> **WORK INSTRUCTIONS**
Nothing except the pictures should be left out when you reproduce the listing exactly.

> **THE DATA**
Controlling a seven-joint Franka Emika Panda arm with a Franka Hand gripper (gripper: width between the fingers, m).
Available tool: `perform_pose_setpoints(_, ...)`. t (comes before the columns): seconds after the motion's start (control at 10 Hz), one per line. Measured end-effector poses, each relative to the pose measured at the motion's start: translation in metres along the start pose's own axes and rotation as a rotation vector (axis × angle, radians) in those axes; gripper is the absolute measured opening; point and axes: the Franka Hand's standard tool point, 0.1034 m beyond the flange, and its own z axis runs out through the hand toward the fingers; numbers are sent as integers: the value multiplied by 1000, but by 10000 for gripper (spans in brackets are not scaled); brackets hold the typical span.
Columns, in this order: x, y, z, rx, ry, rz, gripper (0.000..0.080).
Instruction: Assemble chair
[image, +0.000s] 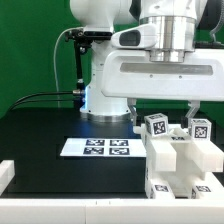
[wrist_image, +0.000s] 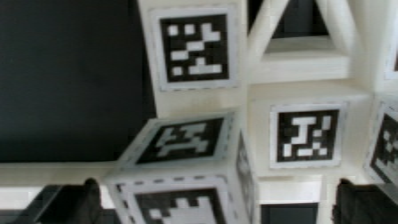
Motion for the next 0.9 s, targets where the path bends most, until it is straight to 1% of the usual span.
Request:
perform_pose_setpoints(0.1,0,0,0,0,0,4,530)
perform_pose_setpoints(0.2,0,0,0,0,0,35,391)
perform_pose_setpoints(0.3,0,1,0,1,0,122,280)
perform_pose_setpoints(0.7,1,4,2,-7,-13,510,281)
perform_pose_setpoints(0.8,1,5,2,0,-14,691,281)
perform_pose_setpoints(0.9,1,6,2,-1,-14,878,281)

> **SOLUTION**
Controlling a seven-joint Franka Emika Panda arm with a Franka Hand gripper (gripper: width between the fingers, m).
Available tool: `perform_pose_setpoints(_, ...)`. t (comes before the columns): seconds after the motion's start (control at 10 Hz), one per line. Measured end-effector poses, each relative to the pose measured at the motion's start: translation in metres along the start pose's own axes and rotation as a rotation vector (axis × angle, radians) in those axes; gripper is the absolute measured opening; point and axes: the Franka Hand's standard tool point, 0.1034 m beyond the flange, and its own z axis runs out through the hand toward the fingers; numbers are sent as integers: the value multiplied by 1000, but by 10000 for gripper (spans in brackets are not scaled); brackets hold the typical span.
Columns, in this order: x, y, z, rx, ry, rz, gripper (0.000..0.080).
Instruction: Assemble chair
[image, +0.000s] 
[wrist_image, +0.000s] 
Motion for the next 0.9 s, targets where the path bends most, until it is straight to 1% of the usual span.
Request:
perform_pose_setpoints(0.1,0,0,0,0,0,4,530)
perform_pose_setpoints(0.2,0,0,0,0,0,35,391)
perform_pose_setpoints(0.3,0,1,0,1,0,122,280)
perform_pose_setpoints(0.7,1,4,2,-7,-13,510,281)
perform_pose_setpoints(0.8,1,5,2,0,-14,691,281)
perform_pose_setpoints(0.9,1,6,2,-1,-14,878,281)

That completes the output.